■ Data excerpts ■
=======

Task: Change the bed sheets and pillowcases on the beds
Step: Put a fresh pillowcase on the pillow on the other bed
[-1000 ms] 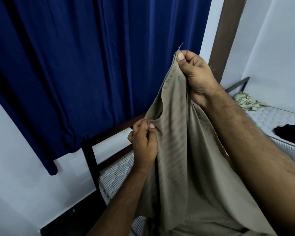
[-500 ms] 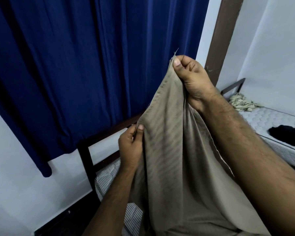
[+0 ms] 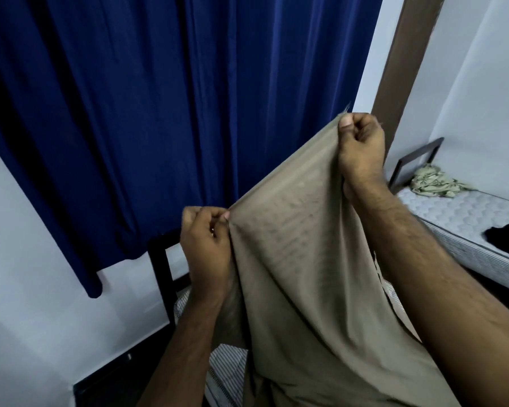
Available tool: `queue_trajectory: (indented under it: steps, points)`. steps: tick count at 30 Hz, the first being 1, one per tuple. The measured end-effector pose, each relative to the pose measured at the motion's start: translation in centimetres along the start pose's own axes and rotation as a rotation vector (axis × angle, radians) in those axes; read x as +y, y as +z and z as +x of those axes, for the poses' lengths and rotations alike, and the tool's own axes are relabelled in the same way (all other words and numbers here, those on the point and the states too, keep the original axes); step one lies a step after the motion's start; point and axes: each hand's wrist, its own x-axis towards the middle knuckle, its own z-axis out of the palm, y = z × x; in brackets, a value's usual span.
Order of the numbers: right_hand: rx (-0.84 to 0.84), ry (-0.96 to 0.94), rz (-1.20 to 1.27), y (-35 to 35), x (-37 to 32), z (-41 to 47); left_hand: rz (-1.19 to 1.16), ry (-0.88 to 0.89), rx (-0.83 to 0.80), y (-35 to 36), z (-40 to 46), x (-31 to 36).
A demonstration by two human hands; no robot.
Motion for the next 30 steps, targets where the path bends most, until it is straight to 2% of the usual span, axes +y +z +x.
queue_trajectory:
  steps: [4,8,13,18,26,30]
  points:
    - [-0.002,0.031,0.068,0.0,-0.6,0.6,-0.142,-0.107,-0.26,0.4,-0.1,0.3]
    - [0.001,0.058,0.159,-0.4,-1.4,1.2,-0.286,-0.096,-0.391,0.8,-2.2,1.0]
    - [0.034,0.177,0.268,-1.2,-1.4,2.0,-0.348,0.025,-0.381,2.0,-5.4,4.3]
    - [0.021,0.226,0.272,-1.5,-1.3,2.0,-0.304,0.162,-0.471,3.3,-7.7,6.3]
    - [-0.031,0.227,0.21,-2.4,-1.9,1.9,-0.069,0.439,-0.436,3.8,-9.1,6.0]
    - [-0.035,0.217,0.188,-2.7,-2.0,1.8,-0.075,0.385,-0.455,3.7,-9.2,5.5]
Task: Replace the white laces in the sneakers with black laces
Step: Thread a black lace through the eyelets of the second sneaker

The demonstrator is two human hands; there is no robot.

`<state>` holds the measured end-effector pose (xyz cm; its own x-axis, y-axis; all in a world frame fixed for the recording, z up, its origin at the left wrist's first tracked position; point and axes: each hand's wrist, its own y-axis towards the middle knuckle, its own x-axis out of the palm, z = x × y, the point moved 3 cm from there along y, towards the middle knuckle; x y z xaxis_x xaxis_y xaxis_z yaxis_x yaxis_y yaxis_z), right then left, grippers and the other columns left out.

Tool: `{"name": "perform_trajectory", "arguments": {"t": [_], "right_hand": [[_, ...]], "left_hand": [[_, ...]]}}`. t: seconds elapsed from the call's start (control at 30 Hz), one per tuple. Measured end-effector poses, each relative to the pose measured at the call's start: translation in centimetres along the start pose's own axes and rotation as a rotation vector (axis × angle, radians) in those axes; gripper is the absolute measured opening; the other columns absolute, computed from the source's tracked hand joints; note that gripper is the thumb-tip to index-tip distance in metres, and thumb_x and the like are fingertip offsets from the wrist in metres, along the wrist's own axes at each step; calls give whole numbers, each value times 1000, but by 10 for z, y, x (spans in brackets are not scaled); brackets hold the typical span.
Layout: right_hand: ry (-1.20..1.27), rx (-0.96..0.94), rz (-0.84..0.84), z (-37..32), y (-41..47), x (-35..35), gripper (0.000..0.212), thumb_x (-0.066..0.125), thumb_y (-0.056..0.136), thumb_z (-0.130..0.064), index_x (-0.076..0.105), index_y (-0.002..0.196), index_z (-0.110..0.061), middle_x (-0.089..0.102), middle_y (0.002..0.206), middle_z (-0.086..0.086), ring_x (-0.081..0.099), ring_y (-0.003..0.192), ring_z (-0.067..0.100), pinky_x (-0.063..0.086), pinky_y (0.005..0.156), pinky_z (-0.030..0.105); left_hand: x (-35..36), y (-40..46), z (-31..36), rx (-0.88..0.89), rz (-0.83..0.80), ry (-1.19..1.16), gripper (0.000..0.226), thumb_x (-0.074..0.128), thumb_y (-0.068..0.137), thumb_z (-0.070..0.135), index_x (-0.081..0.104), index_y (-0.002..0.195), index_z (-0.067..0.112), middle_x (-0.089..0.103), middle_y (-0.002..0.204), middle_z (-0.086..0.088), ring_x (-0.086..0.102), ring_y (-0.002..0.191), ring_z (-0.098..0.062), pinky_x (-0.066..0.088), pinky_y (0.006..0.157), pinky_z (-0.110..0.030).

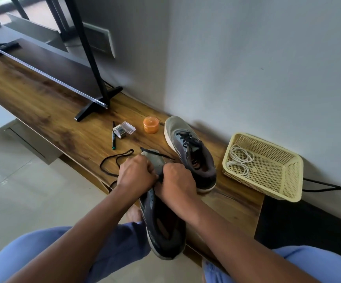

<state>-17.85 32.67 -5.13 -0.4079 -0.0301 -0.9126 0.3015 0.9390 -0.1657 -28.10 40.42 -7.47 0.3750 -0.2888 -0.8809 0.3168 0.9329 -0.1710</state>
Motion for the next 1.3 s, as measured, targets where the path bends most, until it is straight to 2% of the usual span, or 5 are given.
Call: {"name": "perform_trajectory", "arguments": {"t": [0.17,0.33,0.53,0.9,1.3], "right_hand": [[71,46,12,8,6,-1,16,66,93,-22,54,84,-16,68,97,11,68,97,37,42,69,33],[169,94,-13,19,13,5,27,65,90,-18,44,73,-17,54,84,5,64,95,36,36,68,33],[283,163,-17,24,15,9,14,67,84,-18,71,95,-10,70,99,12,66,102,38,45,72,33],[418,262,1,30,16,9,11,67,88,-12,76,93,-15,71,105,7,66,105,30,49,80,30],[613,351,12,38,17,12,21,63,88,-3,80,89,-15,73,94,2,68,98,23,59,88,37]], "left_hand": [[1,-1,-1,13,22,-18,7,79,85,28,74,82,25,58,73,17,45,65,4,26,55,-13],[0,-4,3,21,36,-25,8,77,85,29,73,83,23,66,85,12,55,79,-8,32,61,-23],[1,-8,7,43,52,-63,5,75,86,25,74,81,24,67,86,12,59,84,-9,38,73,-26],[3,-12,13,79,82,-21,17,75,85,18,67,71,25,62,76,12,58,76,-9,35,60,-21],[12,-20,9,8,148,-237,12,78,87,19,76,75,23,67,73,14,53,70,8,41,66,-22]]}}
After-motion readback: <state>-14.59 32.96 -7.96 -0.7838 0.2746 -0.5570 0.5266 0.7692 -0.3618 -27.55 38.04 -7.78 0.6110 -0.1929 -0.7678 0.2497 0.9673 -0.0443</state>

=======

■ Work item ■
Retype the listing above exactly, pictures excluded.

■ Answer to the problem ■
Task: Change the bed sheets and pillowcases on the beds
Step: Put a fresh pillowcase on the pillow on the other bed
[-1000 ms] 
[-500 ms] 
[+0 ms] 
Available tool: `queue_trajectory: (indented under it: steps, points)`. steps: tick count at 30 Hz, the first being 1, one per tuple. The measured end-effector pose, each relative to the pose measured at the motion's start: translation in centimetres along the start pose's own axes and rotation as a rotation vector (axis × angle, radians) in those axes; read x as +y, y as +z and z as +x of those axes, for the poses' lengths and rotations alike, and the tool's own axes are relabelled in the same way (all other words and numbers here, those on the point and the states too, keep the original axes); step one lies a step after the motion's start; point and axes: each hand's wrist, its own x-axis towards the middle knuckle, its own z-axis out of the palm, y = z × x; in brackets, a value's usual span.
Order of the numbers: right_hand: rx (-0.84 to 0.84), ry (-0.96 to 0.94), rz (-1.20 to 1.27), y (-35 to 35), x (-37 to 32), z (-41 to 47); left_hand: rz (-1.19 to 1.16), ry (-0.88 to 0.89), rx (-0.83 to 0.80), y (-35 to 36), z (-40 to 46), x (-31 to 36).
A demonstration by two human hands; no robot.
Motion for the next 30 steps, targets where the path bends most, until it is straight to 2% of the usual span, axes +y +z +x.
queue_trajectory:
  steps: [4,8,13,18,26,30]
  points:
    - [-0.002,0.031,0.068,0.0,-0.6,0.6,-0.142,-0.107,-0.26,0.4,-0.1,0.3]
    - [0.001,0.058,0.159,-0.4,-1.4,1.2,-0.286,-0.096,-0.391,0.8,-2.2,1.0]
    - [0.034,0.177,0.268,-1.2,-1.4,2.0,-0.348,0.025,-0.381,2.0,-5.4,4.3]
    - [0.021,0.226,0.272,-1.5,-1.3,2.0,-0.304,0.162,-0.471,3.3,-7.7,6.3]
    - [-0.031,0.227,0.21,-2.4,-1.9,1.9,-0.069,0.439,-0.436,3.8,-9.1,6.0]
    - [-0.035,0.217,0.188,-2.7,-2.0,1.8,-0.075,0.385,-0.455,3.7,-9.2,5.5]
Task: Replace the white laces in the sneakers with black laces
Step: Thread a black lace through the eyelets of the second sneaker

The demonstrator is two human hands; there is no robot.

`<state>` holds the measured end-effector pose (xyz cm; its own x-axis, y-axis; all in a world frame fixed for the recording, z up, its origin at the left wrist's first tracked position; point and axes: each hand's wrist, its own y-axis towards the middle knuckle, its own x-axis out of the palm, z = x × y, the point moved 3 cm from there along y, towards the middle knuckle; x y z xaxis_x xaxis_y xaxis_z yaxis_x yaxis_y yaxis_z), right then left, grippers and the other columns left out.

Tool: `{"name": "perform_trajectory", "arguments": {"t": [_], "right_hand": [[_, ...]], "left_hand": [[_, ...]]}}`. t: seconds elapsed from the call's start (control at 30 Hz), one per tuple. Measured end-effector poses, each relative to the pose measured at the call's start: translation in centimetres along the start pose's own axes and rotation as a rotation vector (axis × angle, radians) in those axes; gripper is the absolute measured opening; the other columns absolute, computed from the source's tracked hand joints; note that gripper is the thumb-tip to index-tip distance in metres, and thumb_x and the like are fingertip offsets from the wrist in metres, along the wrist's own axes at each step; calls give whole numbers, each value times 1000, but by 10 for z, y, x (spans in brackets are not scaled); brackets hold the typical span.
Layout: right_hand: ry (-1.20..1.27), rx (-0.96..0.94), rz (-0.84..0.84), z (-37..32), y (-41..47), x (-35..35), gripper (0.000..0.212), thumb_x (-0.066..0.125), thumb_y (-0.056..0.136), thumb_z (-0.130..0.064), index_x (-0.076..0.105), index_y (-0.002..0.196), index_z (-0.110..0.061), middle_x (-0.089..0.102), middle_y (0.002..0.206), middle_z (-0.086..0.086), ring_x (-0.081..0.099), ring_y (-0.003..0.192), ring_z (-0.067..0.100), pinky_x (-0.063..0.086), pinky_y (0.005..0.156), pinky_z (-0.030..0.105); left_hand: x (-35..36), y (-40..46), z (-31..36), rx (-0.88..0.89), rz (-0.83..0.80), ry (-1.19..1.16), gripper (0.000..0.226), thumb_x (-0.074..0.128), thumb_y (-0.068..0.137), thumb_z (-0.070..0.135), index_x (-0.081..0.104), index_y (-0.002..0.195), index_z (-0.067..0.112), middle_x (-0.089..0.103), middle_y (-0.002..0.204), middle_z (-0.086..0.088), ring_x (-0.086..0.102), ring_y (-0.002..0.191), ring_z (-0.098..0.062), pinky_x (-0.066..0.088), pinky_y (0.006..0.157), pinky_z (-0.110..0.030).


<state>-17.85 32.67 -5.13 -0.4079 -0.0301 -0.9126 0.3015 0.9390 -0.1657 -28.10 40.42 -7.47 0.3750 -0.2888 -0.8809 0.3168 0.9329 -0.1710</state>
Motion for the next 1.3 s, as measured, targets where the path bends most, until it is straight to 2% of the usual span, or 5 are given.
Call: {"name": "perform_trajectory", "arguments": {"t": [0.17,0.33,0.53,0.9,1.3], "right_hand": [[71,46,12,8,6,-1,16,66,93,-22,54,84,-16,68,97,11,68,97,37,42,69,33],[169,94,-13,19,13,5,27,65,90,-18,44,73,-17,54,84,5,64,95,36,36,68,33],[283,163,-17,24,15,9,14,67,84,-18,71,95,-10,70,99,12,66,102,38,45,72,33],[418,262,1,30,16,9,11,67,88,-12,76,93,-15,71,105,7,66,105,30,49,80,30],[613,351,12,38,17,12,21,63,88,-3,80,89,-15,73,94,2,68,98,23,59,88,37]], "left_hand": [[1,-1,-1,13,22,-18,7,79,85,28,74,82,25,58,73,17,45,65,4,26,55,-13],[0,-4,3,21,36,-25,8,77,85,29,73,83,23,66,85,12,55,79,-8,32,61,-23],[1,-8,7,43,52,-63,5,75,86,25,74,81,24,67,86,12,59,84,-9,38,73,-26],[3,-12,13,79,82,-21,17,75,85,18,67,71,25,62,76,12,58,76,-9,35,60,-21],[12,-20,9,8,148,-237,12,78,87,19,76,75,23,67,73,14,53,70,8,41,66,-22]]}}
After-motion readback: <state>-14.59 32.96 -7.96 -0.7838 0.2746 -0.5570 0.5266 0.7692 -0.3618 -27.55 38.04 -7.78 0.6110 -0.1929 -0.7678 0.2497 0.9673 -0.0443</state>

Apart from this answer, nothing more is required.